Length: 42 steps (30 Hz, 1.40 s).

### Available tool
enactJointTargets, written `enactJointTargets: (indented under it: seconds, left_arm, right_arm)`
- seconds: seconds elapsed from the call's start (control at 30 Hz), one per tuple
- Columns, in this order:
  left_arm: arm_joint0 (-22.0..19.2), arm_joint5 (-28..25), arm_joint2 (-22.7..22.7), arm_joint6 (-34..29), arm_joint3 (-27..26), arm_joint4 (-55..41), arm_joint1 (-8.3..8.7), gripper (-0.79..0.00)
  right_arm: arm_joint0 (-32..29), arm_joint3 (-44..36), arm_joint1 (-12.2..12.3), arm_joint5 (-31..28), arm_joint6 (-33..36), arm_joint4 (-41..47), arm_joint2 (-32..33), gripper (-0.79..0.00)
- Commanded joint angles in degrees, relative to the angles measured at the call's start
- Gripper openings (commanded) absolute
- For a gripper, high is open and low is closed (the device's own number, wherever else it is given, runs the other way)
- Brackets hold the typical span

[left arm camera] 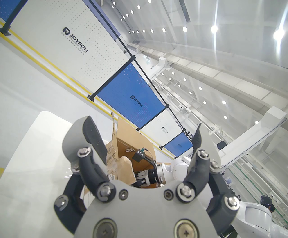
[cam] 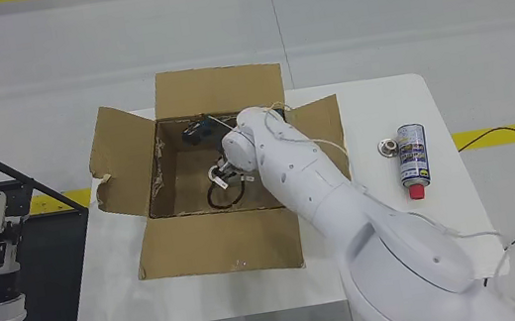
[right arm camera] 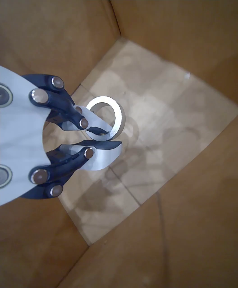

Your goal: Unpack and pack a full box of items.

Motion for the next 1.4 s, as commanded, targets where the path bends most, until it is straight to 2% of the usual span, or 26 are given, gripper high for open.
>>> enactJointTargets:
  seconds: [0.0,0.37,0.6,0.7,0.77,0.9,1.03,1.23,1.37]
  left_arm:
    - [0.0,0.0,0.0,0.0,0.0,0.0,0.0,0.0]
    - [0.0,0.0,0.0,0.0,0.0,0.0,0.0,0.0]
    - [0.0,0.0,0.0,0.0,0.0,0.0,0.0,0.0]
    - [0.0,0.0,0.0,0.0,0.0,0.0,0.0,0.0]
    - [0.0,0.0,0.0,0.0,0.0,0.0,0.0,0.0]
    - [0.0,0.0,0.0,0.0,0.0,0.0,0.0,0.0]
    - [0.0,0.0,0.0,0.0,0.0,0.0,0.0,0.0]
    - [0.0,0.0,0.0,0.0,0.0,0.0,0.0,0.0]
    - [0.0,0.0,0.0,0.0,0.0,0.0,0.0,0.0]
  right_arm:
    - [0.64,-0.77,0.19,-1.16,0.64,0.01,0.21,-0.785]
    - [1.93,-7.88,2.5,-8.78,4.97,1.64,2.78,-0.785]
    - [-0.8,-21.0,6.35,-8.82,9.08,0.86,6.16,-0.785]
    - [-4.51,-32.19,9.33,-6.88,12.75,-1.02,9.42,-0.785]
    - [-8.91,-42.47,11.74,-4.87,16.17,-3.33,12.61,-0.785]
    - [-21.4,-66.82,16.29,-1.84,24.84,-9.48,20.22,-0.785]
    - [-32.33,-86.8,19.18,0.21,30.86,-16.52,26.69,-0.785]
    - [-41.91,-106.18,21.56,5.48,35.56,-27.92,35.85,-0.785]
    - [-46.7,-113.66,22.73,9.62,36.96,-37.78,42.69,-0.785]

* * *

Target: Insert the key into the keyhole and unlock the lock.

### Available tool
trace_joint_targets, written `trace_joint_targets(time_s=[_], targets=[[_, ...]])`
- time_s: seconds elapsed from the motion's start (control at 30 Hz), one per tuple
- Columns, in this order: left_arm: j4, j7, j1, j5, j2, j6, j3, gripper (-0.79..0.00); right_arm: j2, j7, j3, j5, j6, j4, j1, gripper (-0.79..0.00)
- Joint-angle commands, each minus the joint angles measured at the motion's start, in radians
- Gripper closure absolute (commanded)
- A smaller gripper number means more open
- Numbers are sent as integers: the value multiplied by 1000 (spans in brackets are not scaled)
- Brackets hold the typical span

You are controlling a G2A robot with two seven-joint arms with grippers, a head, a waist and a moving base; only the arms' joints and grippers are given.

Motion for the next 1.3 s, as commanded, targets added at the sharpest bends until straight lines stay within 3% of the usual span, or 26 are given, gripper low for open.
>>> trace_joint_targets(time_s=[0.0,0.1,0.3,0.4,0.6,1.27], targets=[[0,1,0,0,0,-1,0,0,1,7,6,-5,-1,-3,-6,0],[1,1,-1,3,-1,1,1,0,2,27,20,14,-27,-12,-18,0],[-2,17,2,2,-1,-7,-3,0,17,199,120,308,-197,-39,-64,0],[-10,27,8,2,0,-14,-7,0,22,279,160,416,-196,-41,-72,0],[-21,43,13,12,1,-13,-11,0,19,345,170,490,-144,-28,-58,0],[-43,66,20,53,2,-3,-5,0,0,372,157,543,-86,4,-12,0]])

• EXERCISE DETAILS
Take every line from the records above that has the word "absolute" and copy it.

• YOUR SOLUTION
- Gripper openings (commanded) absolute
- Gripper closure absolute (commanded)

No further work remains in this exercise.